Work instruction:
Report back every line below that carries the word "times".

Input data:
---*---
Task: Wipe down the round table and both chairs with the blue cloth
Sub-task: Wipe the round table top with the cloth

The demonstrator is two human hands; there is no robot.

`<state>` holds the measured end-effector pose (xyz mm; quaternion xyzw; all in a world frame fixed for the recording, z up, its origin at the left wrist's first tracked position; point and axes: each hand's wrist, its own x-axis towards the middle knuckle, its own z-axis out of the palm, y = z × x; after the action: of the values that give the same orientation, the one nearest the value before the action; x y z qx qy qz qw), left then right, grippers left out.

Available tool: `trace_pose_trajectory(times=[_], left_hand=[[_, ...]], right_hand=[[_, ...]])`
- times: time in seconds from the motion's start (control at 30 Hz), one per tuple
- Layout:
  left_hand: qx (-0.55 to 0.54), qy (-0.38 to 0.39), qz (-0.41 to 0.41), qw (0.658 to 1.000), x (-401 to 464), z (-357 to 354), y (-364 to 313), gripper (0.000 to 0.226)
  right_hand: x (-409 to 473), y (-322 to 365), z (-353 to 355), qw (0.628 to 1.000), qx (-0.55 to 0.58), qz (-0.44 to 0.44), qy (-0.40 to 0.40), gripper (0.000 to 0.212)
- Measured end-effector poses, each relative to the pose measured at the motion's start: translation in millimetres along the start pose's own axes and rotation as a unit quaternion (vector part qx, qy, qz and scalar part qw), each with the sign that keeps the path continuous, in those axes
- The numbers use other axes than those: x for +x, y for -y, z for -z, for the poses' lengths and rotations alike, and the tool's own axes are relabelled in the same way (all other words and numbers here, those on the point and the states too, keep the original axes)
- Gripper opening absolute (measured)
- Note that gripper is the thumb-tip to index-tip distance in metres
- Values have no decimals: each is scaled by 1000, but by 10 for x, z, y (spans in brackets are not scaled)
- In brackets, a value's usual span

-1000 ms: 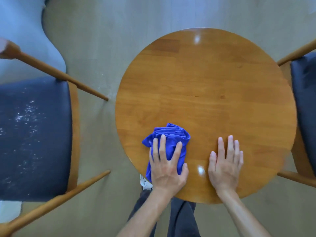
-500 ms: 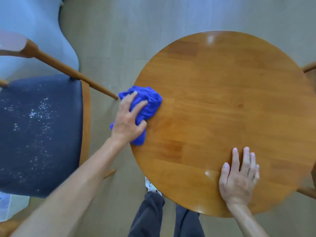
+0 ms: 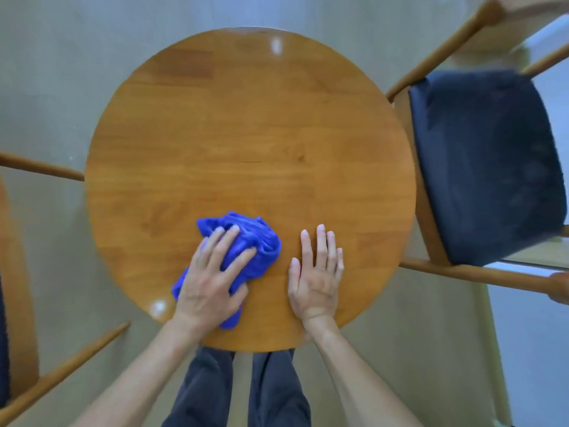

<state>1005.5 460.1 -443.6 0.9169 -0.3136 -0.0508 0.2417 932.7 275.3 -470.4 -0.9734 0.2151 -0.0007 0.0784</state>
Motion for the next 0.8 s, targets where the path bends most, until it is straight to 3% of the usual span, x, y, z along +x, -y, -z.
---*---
Task result:
Available tool: `trace_pose_trajectory(times=[_], left_hand=[[_, ...]], right_hand=[[_, ...]])`
- times: time in seconds from the motion's start (control at 30 Hz), one per tuple

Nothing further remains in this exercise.